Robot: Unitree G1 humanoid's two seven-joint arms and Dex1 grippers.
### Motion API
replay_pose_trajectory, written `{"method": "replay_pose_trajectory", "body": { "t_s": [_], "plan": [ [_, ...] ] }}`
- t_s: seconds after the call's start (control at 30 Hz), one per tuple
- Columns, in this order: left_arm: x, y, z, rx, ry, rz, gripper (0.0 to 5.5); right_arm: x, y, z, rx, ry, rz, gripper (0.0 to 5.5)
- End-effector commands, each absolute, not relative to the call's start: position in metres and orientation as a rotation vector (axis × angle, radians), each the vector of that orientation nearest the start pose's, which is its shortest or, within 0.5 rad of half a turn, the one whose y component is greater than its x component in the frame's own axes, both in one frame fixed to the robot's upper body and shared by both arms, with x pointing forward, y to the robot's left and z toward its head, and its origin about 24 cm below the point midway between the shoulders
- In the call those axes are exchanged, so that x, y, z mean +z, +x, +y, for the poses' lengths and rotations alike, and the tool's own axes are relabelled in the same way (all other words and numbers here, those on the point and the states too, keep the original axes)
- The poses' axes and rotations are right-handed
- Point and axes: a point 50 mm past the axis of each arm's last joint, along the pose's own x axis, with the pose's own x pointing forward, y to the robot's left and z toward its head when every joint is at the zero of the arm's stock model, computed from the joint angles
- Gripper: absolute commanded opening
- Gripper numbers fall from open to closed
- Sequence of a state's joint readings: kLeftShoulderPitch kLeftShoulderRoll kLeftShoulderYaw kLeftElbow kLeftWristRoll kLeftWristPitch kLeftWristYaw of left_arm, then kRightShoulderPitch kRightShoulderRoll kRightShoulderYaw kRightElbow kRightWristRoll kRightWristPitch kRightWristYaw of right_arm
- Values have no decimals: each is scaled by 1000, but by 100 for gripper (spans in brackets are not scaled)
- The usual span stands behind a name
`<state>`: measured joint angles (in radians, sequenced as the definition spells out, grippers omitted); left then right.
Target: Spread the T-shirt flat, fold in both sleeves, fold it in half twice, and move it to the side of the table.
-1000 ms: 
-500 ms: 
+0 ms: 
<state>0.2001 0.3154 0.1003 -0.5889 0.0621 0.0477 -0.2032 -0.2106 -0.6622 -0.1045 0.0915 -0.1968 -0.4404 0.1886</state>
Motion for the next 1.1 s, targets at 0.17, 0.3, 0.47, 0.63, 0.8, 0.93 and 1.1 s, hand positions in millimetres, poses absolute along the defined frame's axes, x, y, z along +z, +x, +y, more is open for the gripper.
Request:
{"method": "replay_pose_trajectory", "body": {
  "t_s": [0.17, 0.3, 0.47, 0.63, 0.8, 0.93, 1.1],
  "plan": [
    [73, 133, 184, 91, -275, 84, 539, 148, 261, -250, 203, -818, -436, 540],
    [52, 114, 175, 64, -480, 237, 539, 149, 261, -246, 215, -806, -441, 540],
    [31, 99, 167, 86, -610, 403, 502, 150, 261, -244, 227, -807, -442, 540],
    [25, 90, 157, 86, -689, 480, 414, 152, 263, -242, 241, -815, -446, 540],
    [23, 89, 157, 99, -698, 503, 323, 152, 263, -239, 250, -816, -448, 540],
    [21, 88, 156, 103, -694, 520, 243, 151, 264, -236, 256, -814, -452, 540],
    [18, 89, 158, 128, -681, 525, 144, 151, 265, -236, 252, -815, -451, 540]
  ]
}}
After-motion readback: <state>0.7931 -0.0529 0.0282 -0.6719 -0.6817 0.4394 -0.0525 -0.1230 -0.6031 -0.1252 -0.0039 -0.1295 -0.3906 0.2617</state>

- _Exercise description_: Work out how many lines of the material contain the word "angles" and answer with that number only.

- _Task answer_: 2